* **WORK TO BE COMPLETED**:
Please print every line from the one containing "At your earliest convenience, could you mark the aluminium" through the last line of the records below, exactly as written and nothing more.
━━━━━ DATA TO EXAMINE ━━━━━
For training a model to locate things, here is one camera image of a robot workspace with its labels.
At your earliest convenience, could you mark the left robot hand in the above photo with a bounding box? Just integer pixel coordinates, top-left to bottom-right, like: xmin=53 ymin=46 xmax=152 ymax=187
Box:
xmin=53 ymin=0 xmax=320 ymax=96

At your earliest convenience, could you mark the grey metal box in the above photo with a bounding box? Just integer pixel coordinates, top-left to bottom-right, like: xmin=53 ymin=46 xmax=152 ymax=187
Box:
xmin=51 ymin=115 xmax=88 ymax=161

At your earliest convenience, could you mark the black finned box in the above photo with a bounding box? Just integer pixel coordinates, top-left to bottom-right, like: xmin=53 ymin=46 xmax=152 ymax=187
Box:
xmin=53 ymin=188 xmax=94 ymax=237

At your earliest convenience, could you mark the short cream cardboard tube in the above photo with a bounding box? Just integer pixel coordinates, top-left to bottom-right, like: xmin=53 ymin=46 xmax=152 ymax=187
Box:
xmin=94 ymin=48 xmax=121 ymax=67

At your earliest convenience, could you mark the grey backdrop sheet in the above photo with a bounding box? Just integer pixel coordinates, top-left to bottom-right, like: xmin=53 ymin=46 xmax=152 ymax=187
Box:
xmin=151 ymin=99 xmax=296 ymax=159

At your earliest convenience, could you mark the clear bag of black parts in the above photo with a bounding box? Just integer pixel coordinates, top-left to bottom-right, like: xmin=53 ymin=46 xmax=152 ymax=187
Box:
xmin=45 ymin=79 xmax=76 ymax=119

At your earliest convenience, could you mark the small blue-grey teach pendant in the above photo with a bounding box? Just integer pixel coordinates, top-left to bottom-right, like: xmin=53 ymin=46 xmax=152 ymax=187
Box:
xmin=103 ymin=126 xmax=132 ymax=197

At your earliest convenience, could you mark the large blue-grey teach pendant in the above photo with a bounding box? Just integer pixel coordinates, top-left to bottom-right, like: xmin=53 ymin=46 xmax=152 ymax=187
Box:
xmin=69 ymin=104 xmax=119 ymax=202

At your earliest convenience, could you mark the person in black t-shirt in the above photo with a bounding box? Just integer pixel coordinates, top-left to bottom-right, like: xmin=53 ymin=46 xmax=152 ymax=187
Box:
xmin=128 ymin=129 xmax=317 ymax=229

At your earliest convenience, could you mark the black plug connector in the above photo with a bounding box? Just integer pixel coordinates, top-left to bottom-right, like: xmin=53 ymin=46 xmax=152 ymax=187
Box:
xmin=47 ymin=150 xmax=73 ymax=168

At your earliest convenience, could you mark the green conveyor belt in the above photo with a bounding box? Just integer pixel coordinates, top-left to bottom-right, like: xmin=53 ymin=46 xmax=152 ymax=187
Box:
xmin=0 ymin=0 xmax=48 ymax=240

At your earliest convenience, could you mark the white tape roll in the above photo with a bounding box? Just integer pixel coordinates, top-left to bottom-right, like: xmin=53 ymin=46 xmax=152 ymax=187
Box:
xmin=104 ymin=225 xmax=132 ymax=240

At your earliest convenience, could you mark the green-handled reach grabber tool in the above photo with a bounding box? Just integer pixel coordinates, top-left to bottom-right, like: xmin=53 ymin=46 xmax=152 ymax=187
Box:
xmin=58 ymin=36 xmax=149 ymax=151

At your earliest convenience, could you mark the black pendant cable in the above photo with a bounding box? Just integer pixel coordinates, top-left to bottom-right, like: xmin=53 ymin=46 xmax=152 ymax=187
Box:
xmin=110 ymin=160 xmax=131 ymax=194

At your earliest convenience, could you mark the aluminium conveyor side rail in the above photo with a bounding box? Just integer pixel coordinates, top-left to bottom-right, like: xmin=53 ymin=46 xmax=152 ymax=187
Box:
━━━━━
* **ANSWER BOX**:
At your earliest convenience, could you mark the aluminium conveyor side rail in the above photo with a bounding box? Just integer pixel coordinates, top-left to bottom-right, like: xmin=53 ymin=46 xmax=152 ymax=187
Box:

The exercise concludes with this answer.